So here's what I'm interested in. The boiling frog cliche is untrue. But it stays alive because, as Krugman says, it's a useful metaphor. So why aren't there any good substitutes?

This is very strange. Most useful adages and metaphors not only have substitutes, they have multiple substitutes. "Look before you leap" and "Curiosity killed the cat." "Fast as lightning" and "Faster than a speeding bullet." Etc. Usually you have lots of choices.

But in this case we don't seem to have a single one aside from the boiling frog. Why? Is it because it's not really all that useful a metaphor after all? Because the frog has ruthlessly killed off every competitor? Because it's not actually true in any circumstance, let alone with frogs in pots of water? What accounts for this linguistic failure?

Yesterday, Jonathan Lundell sent me a link to Drum's article, with the comment "Sounds like a job for Language Log". That was almost enough to make me move on immediately: when Geoff Pullum and I started Language Log, I promised myself that if it ever got to feel like a job, I'd quit.

But this morning, after half a cup of coffee, I realized that Jonathan's remark was just an instance of the conventionalized phrasal template "sounds like a job for ___". And this one usually refers to the super-activities of superheros, which are by definition superfluous to their day jobs.

Thus this Non Sequitur strip from 8/23/2009:

So let me start by noting that the frog-boiling business is a very different kind of cliche from the other ones that Drum cites. "Look before you leap", "curiosity killed the cat", etc., are fixed phrases, involving not only a conventionalized metaphor but also a specific string of words.
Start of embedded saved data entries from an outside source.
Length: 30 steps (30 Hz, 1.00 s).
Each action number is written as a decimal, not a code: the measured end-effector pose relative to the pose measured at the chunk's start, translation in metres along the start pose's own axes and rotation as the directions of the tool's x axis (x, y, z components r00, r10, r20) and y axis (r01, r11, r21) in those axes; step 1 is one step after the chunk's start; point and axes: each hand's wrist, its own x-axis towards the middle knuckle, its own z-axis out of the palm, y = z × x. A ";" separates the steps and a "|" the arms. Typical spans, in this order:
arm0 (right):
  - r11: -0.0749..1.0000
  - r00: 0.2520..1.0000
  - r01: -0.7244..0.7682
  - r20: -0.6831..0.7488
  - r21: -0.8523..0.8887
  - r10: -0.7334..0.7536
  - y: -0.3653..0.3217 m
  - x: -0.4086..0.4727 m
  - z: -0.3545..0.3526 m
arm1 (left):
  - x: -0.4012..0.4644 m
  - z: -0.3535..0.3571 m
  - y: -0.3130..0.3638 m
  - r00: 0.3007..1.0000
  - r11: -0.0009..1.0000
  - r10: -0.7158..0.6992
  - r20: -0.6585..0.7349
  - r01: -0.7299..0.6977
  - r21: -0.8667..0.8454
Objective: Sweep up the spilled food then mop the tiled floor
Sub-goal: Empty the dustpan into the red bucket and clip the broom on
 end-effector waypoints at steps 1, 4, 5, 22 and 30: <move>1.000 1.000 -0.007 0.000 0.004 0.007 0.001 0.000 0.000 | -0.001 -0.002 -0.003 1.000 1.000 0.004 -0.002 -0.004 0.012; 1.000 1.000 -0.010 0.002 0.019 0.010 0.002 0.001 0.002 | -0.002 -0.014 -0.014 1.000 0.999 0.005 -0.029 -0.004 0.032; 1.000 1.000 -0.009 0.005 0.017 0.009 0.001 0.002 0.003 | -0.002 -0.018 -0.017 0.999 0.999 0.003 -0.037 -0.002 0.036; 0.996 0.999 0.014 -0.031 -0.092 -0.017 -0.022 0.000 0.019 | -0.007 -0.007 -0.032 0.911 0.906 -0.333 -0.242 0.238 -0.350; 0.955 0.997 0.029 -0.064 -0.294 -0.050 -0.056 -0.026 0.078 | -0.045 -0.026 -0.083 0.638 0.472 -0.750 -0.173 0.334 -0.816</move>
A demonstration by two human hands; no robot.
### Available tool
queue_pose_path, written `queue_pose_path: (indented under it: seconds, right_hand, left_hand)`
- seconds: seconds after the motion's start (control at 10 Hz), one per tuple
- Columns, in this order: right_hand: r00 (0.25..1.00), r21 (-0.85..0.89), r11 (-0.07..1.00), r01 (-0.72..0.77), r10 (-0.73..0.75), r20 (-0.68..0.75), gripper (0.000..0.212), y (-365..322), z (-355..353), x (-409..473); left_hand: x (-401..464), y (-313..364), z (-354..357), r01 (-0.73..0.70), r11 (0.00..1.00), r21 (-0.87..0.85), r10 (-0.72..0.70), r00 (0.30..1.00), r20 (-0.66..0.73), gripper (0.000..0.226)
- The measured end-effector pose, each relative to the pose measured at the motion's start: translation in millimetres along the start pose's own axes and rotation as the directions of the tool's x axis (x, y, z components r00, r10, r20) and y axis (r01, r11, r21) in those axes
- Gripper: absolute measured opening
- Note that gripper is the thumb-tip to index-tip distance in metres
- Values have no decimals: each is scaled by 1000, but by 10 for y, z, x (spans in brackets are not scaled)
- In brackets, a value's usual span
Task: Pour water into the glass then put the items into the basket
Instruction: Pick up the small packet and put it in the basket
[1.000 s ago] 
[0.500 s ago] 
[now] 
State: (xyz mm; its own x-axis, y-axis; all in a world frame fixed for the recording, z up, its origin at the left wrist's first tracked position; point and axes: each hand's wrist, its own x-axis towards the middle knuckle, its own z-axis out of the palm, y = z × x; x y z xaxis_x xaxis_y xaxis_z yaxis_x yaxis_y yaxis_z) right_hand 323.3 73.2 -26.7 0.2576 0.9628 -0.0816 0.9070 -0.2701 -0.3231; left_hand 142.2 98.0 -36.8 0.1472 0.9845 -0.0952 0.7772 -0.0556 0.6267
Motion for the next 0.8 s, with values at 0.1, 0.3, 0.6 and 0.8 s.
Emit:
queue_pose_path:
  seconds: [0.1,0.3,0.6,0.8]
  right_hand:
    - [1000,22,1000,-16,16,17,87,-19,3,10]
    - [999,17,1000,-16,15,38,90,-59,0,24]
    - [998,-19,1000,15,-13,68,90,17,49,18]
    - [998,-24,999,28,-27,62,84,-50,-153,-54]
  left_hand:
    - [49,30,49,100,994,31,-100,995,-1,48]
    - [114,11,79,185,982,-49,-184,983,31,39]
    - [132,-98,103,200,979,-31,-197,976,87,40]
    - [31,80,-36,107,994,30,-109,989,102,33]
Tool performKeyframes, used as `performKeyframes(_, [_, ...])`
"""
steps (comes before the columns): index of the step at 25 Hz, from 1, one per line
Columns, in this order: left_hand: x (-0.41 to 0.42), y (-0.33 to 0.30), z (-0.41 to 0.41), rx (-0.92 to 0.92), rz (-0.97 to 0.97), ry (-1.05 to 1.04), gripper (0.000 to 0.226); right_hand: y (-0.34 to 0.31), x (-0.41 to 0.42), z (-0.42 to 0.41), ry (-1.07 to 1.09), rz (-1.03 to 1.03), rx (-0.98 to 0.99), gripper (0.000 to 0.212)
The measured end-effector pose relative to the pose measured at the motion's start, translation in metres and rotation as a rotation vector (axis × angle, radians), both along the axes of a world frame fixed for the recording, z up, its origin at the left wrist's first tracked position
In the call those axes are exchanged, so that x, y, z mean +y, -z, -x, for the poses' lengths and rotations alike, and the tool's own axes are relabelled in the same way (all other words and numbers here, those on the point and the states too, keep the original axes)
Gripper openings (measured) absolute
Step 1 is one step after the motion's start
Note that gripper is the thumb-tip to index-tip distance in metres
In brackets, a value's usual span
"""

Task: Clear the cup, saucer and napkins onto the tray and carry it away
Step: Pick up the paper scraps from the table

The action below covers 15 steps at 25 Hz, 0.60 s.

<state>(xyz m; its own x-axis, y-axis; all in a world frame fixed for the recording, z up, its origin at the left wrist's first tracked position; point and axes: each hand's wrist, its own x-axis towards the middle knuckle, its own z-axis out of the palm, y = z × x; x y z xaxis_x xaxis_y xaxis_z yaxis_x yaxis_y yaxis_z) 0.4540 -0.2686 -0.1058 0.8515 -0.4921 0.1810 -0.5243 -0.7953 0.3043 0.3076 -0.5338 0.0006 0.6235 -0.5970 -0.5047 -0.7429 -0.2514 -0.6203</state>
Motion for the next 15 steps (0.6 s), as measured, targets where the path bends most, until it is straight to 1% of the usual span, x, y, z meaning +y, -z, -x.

The frog story has no standard linguistic form — it's a conventionalized metaphorical narrative, not a conventionalized metaphorical phrase.

In that respect, it's like the original snowclone, which involves explaining that since the Eskimos have some large number of words for snow, so the members of some other group must have even more words for some substance, activity or concept believed to be typical of them. You can explain that in any words that you like, and it still works as a rhetorical gesture, as long as your audience doesn't object to the fact that its premise is untrue.

And as far as I know, there isn't really any suitable overall substitute for this linguistic abuse of Eskimos. The 18th-century version about Arabs and lions is extinct, and my suggestion about Somalis and camels has never caught on. Similarly, I can't think of any substitute for the false story about the Chinese characters for "crisis".

So there you are: perhaps it's a rhetorical generalization that conventionalized metaphorical narratives are both false and unsubstitutable. This would follow from a couple of facts: people like to embellish stories to improve their fit to particular rhetorical circumstances, and rhetorical value is uncorrelated with truth (or perhaps negatively correlated).   Based on those premises, you can show that Really Useful Stories will almost always be false, and also that Really Useful Stories will be the end point of a process of invention and memetic selection that's not easy to equal by mere intelligent design.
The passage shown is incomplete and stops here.